The advantage of laparoscopically assisted appendectomy in comparison with laparoscopic
appendectomy is a shorter exposure to the pregnant uterus of strained
carboxyperitoneum and a decrease in its negative impact on the fetus [35]. The
procedure of the operation involves the creation of carboxyperitoneum only at
the stage of diagnostic laparoscopy and, if necessary, for the final
sanitization of the abdominal cavity. For laparoscopic appendectomy,
carboxyperitoneum is necessary throughout the operation. The average duration
of laparoscopically assisted appendectomy in pregnant women was 46.4 min, the
average duration of carboxyperitoneum was 21.8 min. The duration of
carboxyperitoneum with laparoscopically assisted appendectomy using 2 trocars
is less than using 3 trocar [36,37].
After discharge from the hospital 2 women at their request pregnancy was
artificially interrupted in the early period.

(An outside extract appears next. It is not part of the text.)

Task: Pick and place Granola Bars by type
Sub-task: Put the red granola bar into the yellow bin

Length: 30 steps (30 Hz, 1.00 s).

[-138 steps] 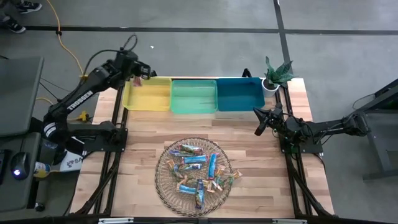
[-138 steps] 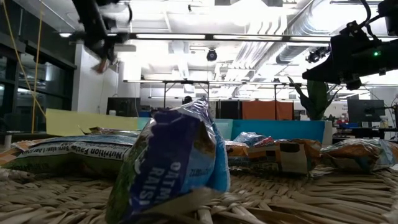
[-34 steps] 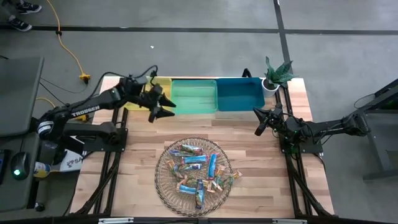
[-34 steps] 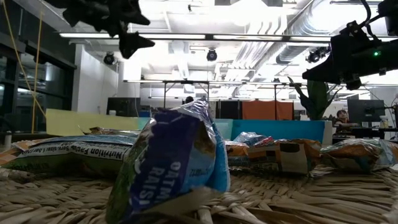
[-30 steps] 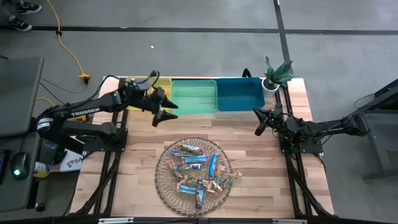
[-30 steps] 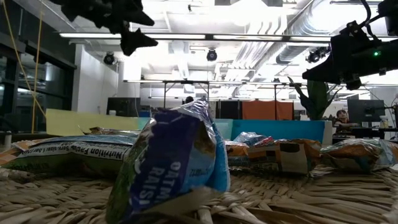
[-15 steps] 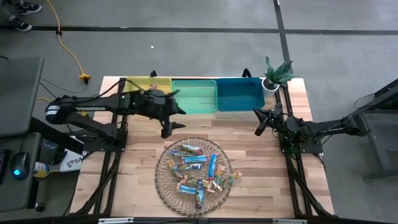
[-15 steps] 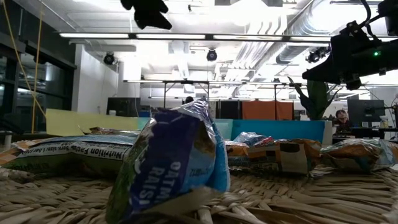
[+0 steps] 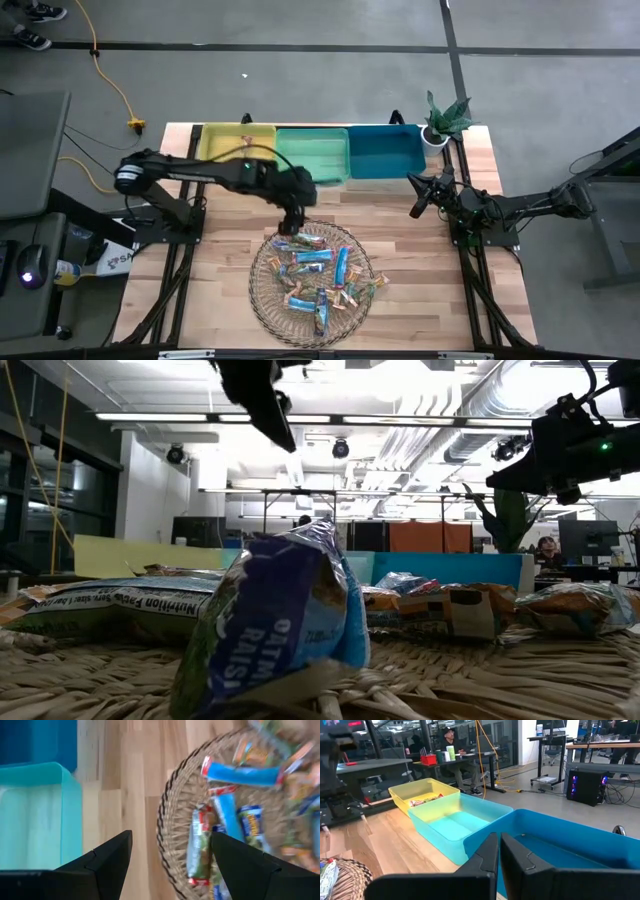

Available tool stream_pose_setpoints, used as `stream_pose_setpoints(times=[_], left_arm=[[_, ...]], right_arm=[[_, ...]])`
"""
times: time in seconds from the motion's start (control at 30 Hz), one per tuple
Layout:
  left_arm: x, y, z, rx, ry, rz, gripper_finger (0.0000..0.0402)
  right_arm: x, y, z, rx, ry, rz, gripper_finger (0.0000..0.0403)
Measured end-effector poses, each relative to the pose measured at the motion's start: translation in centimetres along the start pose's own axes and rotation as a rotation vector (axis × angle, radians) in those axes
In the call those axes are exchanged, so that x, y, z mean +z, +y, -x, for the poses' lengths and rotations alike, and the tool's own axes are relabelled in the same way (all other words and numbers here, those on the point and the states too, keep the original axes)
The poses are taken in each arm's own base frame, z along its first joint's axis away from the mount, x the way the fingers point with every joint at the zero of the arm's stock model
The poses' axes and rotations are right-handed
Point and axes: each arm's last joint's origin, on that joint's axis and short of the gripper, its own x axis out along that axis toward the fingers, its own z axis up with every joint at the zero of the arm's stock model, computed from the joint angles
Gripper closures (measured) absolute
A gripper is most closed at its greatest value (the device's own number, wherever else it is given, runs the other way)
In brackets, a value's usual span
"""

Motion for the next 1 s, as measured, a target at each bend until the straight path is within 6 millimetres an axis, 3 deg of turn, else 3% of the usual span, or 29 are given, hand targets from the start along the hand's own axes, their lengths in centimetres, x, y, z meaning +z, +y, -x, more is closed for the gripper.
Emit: stream_pose_setpoints(times=[0.23, 0.43, 0.77, 1.0], left_arm=[[0.0, -3.2, -3.7, 0.03, 0.096, -0.07, 0.0131], [0.7, -5.3, -6.1, 0.032, 0.059, -0.064, 0.0131], [0.3, -6.2, -9.0, 0.075, 0.111, -0.095, 0.0131], [0.1, -6.3, -9.6, 0.055, 0.131, -0.108, 0.0131]], right_arm=[[0.0, 0.0, 0.0, 0.0, 0.001, 0.001, 0.0402], [0.0, 0.0, 0.0, 0.0, 0.0, 0.001, 0.0402], [0.0, 0.0, 0.0, -0.001, 0.001, 0.001, 0.0402], [0.0, 0.0, 0.0, 0.0, 0.0, 0.0, 0.0402]])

Cesarean section was performed
according to obstetric indications of 6 (20%) to women and was not associated
with a delayed appendectomy or laparoscopy. In 22 (73.3%) women, the births took
place without any peculiarities. All babies were healthy.

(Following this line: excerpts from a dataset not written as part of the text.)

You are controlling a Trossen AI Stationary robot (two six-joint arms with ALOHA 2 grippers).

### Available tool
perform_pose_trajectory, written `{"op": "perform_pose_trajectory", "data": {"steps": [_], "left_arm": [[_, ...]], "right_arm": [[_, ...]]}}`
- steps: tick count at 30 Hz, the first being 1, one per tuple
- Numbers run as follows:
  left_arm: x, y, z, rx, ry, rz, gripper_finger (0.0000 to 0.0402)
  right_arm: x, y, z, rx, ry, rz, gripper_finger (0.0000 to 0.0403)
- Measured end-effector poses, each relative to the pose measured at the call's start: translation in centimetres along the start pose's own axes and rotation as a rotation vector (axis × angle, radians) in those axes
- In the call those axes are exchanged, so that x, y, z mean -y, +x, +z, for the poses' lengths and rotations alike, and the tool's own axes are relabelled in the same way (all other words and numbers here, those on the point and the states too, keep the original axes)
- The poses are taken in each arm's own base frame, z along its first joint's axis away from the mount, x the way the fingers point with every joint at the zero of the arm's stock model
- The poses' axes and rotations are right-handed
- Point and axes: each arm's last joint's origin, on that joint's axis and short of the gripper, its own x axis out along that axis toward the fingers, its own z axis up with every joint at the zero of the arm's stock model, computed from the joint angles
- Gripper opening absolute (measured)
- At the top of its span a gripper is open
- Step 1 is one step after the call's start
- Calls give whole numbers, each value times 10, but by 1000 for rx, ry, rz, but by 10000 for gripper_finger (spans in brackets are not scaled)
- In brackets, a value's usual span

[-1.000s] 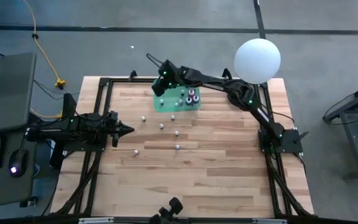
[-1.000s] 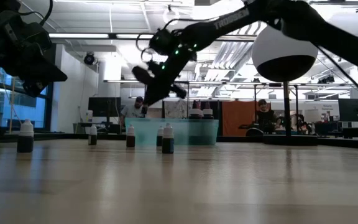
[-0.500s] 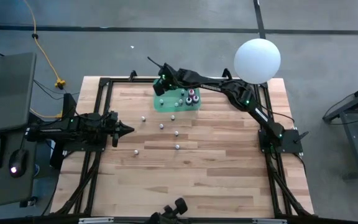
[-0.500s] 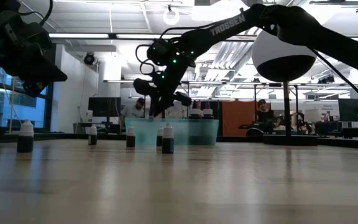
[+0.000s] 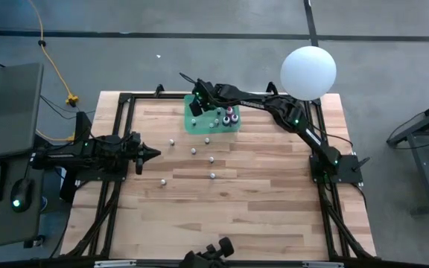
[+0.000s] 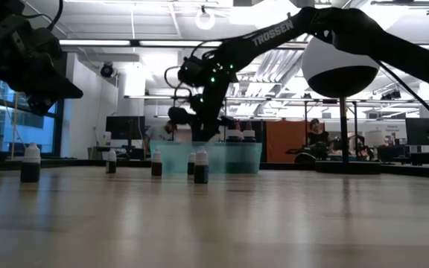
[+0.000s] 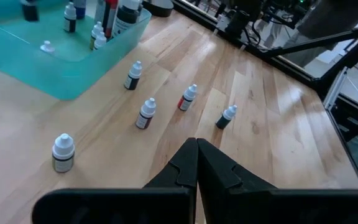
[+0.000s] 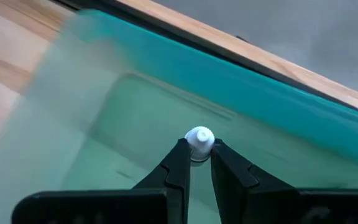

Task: Pick & Place food coloring
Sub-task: Put the small black food coloring into the bin

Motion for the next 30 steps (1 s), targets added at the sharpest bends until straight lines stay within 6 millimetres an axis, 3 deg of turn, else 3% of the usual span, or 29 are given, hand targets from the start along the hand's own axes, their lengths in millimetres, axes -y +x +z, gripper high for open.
{"op": "perform_pose_trajectory", "data": {"steps": [19,30], "left_arm": [[0,0,0,2,0,2,0],[0,0,0,1,0,2,0]], "right_arm": [[19,4,1,-119,-78,-6,59],[17,4,2,-132,-95,68,62]]}}
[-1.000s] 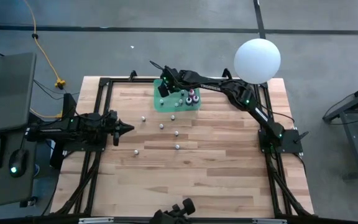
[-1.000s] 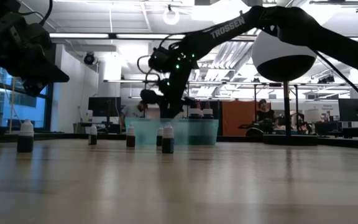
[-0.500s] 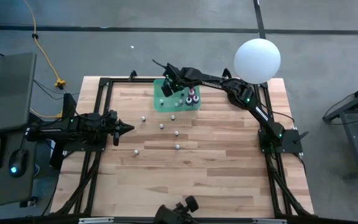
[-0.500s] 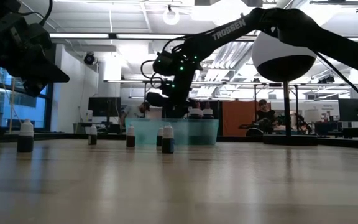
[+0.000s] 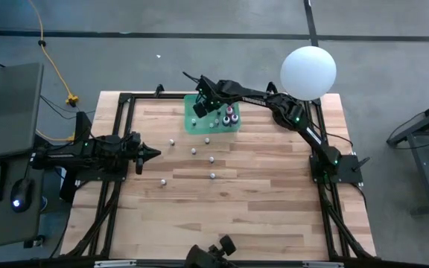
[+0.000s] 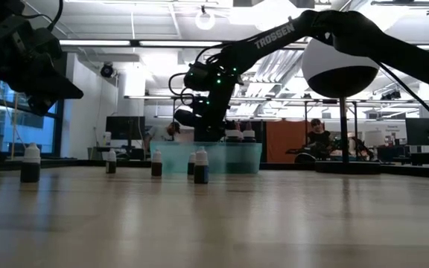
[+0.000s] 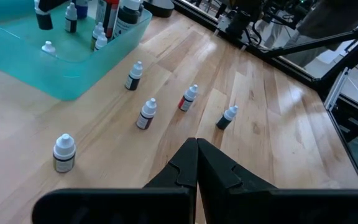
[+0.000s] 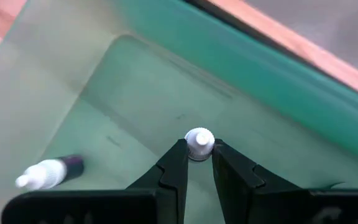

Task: Pick & Place food coloring
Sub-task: Put the small black food coloring into the bin, then put the small blue food coloring into the bin

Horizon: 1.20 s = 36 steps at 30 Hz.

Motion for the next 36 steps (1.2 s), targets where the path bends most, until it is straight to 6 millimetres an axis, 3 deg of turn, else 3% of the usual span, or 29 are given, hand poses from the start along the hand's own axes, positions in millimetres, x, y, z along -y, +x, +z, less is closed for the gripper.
{"op": "perform_pose_trajectory", "data": {"steps": [13,26,36], "left_arm": [[0,0,0,0,0,0,0],[0,0,0,0,0,0,0],[0,0,0,-1,0,0,0]], "right_arm": [[-5,-2,-5,-69,-10,80,67],[-12,-5,-9,-95,-27,126,145],[-15,-45,3,-20,-60,158,157]]}}
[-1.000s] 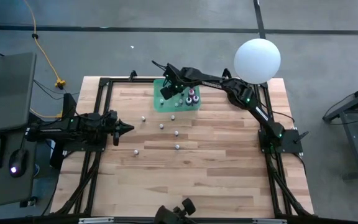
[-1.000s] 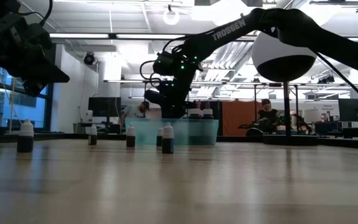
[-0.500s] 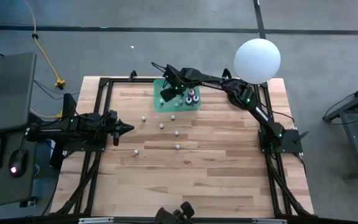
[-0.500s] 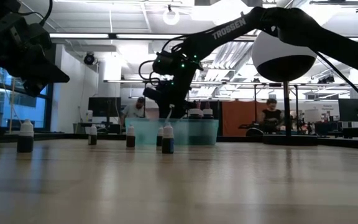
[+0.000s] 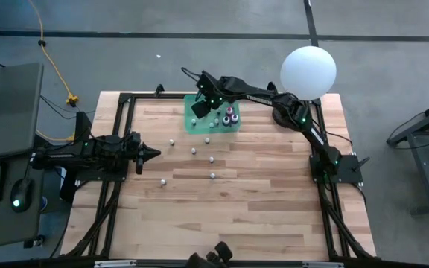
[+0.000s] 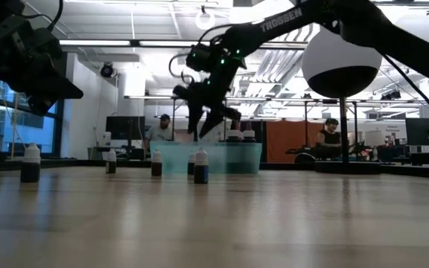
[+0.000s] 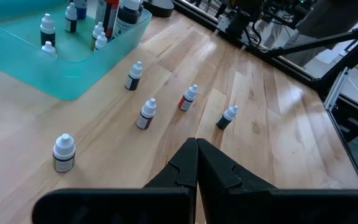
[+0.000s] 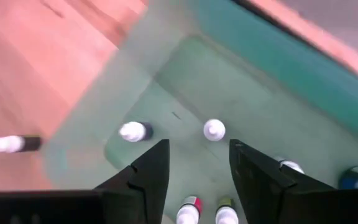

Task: Pick & Place food coloring
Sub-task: Put the small blue food coloring into the bin

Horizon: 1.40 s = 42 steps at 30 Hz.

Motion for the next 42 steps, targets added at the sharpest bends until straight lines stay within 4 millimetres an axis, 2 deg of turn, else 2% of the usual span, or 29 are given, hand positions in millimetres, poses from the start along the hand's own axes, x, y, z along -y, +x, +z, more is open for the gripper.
{"op": "perform_pose_trajectory", "data": {"steps": [8,14,19,25,30,34,38,42], "left_arm": [[0,0,0,0,0,0,0],[0,0,0,1,0,0,0],[0,0,0,0,0,0,0],[0,0,0,1,0,0,0],[0,0,0,0,0,0,0],[0,0,0,1,0,0,0],[0,0,0,0,0,0,0],[0,0,0,0,0,0,0]], "right_arm": [[-18,-55,11,120,-168,108,141],[-36,-91,9,157,-300,246,138],[-46,-114,-6,52,-381,370,138],[-62,-137,-44,-170,-552,374,138],[-81,-145,-78,-332,-712,376,138],[-102,-141,-103,-378,-837,400,138],[-124,-123,-133,-371,-981,432,138],[-135,-95,-165,-366,-1089,390,139]]}}
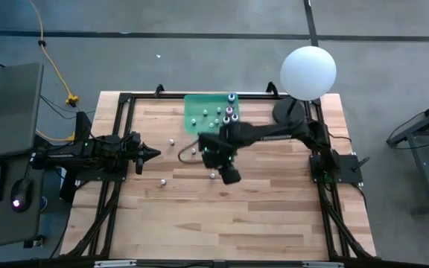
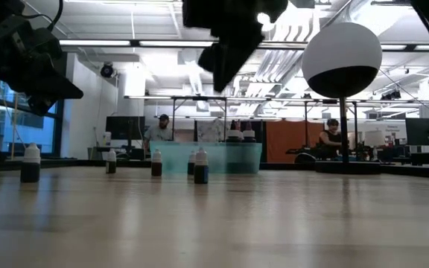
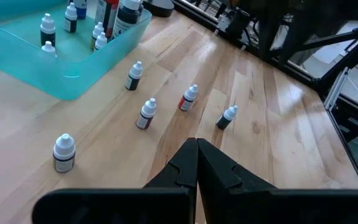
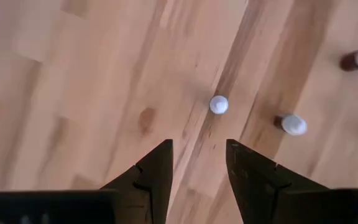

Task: Pick & Place food coloring
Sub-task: Put the small blue food coloring into the bin

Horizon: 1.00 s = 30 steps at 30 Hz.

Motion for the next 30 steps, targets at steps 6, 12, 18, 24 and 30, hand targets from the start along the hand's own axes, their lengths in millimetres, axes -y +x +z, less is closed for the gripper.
{"op": "perform_pose_trajectory", "data": {"steps": [6,12,18,24,30], "left_arm": [[0,0,0,1,0,0,0],[0,0,0,0,0,0,0],[0,0,0,0,0,0,0],[0,0,0,0,0,0,0],[0,0,0,0,0,0,0]], "right_arm": [[-6,50,-12,-13,4,-77,160],[-4,73,-22,22,75,-89,187],[-3,89,-21,142,71,-101,199],[0,91,-19,183,112,-150,195],[-1,91,-20,179,113,-144,180]]}}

Our experience of performing laparoscopic operations with acute
appendicitis in pregnant women suggests that surgeons performing interventions
should have extensive experience in urgent surgery, flawlessly own laparoscopic
diagnostics and the technique of endoscopic and traditional surgeries. The use
of the laparoscopic method in the surgery of acute appendicitis in pregnant
women contributes to improving the quality of diagnosis and treatment of fewer
postoperative complications, reducing the number of bed-days. The further
introduction of these methods in urgent surgery is undoubtedly promising and
deserves attention [38].
CONCLUSION
1.
Acute appendicitis
is the most common surgical pathology in women with multiple pregnancies, which
threatens the life of the mother and the fetuses.
2.
Laparoscopically
assisted appendectomy in women with multiple pregnancies provides low
invasiveness, reliability and high economic efficiency.
3.
The advantage of
laparoscopically assisted appendectomy in comparison with laparoscopic
appendectomy is a shorter exposure to a pregnant uterus of strained
carboxiperitoneum and a decrease in its negative impact on the fetus.